Иван Прокофьевич хотел внушить мне, что на утренней зорьке лучше пораздумаешь о том, как жизни дано действовать, а что было накануне как-нибудь не так — это уже вчерашнее, и утро во всей своей чистоте перед тобой. А степенные ярославки — черные, с белой головой и лайковыми черными сосками тяжелого вымени — жадно поедают траву, по временам отрываются, смотрят в сторону, с торчащей травинкой между теплых губ, и принимаются снова, молоко к полудню, когда подойдут доярки, должно быть уже готово, молочный завод недалеко, а ясли и детский сад совсем близко, и в полдень стакан парного молока перед каждым, а в стакане вместе с молоком и утренняя зорька.
Может быть, все эти мысли приходят по утрам к Ивану Прокофьевичу, когда оглядывает он свою жизнь, и тогда пастухово дело становится в его понимании необходимой частью всеобщих дел.

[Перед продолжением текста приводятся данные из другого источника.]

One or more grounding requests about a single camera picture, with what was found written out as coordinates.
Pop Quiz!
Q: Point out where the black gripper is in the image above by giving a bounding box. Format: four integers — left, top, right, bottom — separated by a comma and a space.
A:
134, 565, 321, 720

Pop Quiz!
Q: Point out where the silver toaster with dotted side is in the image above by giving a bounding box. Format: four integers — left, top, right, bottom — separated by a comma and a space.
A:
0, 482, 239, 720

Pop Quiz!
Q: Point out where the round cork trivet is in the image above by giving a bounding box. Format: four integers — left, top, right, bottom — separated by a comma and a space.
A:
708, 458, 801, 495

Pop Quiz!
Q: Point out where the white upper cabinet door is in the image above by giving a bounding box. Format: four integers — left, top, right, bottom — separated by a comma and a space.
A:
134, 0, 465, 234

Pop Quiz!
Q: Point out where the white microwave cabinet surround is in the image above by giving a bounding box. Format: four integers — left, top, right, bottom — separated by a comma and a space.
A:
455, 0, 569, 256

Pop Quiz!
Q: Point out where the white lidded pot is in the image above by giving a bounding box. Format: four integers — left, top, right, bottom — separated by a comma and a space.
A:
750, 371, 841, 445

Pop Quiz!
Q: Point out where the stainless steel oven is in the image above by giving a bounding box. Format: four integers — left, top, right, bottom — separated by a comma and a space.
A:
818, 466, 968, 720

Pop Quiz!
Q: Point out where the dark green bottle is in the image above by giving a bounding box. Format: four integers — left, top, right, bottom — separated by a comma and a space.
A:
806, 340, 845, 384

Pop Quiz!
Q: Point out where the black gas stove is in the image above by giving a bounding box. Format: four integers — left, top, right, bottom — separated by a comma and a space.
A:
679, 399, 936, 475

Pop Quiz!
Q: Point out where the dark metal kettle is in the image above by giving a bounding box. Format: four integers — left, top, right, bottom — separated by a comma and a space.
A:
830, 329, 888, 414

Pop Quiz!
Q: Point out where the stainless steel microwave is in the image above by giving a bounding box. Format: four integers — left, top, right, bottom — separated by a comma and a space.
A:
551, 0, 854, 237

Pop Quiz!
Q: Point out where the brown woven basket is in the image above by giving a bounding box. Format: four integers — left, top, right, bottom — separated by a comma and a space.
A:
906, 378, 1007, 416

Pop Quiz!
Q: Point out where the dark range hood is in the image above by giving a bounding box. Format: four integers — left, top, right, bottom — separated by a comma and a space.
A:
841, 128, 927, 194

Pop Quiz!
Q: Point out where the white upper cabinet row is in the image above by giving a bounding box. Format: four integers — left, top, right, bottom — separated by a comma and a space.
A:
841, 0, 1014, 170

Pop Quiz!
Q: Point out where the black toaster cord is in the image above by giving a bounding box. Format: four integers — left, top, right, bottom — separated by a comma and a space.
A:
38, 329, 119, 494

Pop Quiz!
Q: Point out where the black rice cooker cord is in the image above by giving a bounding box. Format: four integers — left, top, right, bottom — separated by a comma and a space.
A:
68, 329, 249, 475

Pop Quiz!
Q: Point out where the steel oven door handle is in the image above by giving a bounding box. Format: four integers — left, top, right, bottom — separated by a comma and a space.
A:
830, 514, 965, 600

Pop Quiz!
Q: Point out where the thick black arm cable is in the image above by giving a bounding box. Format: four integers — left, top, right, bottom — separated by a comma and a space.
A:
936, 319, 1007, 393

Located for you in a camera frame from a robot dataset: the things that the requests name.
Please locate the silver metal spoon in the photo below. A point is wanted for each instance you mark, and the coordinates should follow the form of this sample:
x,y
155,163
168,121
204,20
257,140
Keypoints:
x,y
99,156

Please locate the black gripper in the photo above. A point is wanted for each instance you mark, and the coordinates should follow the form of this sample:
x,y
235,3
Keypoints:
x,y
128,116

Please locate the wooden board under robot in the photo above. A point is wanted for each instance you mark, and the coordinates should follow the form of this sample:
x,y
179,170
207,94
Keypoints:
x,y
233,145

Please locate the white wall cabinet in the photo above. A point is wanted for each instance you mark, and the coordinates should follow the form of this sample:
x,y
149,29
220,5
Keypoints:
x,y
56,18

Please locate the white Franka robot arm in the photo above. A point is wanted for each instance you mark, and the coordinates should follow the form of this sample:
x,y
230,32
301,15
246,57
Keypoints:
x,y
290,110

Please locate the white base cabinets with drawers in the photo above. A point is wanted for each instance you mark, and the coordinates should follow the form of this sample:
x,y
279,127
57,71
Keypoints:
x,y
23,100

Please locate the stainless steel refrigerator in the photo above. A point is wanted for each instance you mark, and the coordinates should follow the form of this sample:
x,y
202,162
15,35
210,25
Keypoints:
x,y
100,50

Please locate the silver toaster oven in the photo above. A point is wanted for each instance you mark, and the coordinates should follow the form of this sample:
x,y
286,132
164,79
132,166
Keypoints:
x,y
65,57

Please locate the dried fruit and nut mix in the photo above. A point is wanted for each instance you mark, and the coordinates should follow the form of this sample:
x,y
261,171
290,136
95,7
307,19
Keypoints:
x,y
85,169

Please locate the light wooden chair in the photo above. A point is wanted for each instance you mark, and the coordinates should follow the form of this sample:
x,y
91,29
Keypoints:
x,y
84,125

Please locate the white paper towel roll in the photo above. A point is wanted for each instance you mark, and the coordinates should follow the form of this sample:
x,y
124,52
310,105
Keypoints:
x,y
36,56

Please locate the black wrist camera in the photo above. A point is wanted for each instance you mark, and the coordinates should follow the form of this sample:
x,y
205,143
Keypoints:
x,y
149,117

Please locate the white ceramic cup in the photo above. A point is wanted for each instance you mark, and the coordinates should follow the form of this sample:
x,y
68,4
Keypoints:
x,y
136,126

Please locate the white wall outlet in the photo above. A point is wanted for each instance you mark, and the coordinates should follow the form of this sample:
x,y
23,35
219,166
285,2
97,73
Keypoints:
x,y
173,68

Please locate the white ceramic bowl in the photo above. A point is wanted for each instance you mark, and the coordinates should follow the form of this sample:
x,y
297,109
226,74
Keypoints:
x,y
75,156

— Ты не жалей, что не доснилось тебе чего-нибудь нынче. Еще разок-другой придешь покалякать со мной в эту пору — и в лучшем виде доснится. Я и не думал, например, остаться жить, когда несло меня по воздуху и все внутри перетрясло... какая тебе жизнь осталась — я про это не одну думку в госпитале продумал. Какая жизнь осталась тебе, Иван Прокофьевич? И пожалел я тогда, что меня покрепче о землю не стукнуло. А потом нашел все-таки свою стежку, а другой раз и стежка на большую дорогу выведет. И в твоем деле, наверно, тоже так: начал с одной строчки, а там, смотришь, пошел, и стежке этой еще спасибо скажешь за ее укромность, в укромности свою думку лучше продумаешь. Белый гриб тоже в укромности растет, да и листочком прикроется, а я еще люблю слушать птиц, как они просыпаются... сначала только голоском прощупает, началось ли уже утро, как он звучит, голосок, это у них проверка идет, а потом потренькали еще — и пошло. Сейчас, конечно, уже поздно, это в мае нужно слушать, когда самочка яйца высиживает, а папаша во весь голос старается, развлекает жену, ей трудно, этому и человеку поучиться не грех, а бывает — мужу скучно становится, отяжелела, некрасивая стала, докучает со своей тревогой, — и нет-нет да на сторону норовит с дружками посидеть, а то и похуже. А в птичьем царстве иначе, там порядок, там свою обязанность каждый понимает.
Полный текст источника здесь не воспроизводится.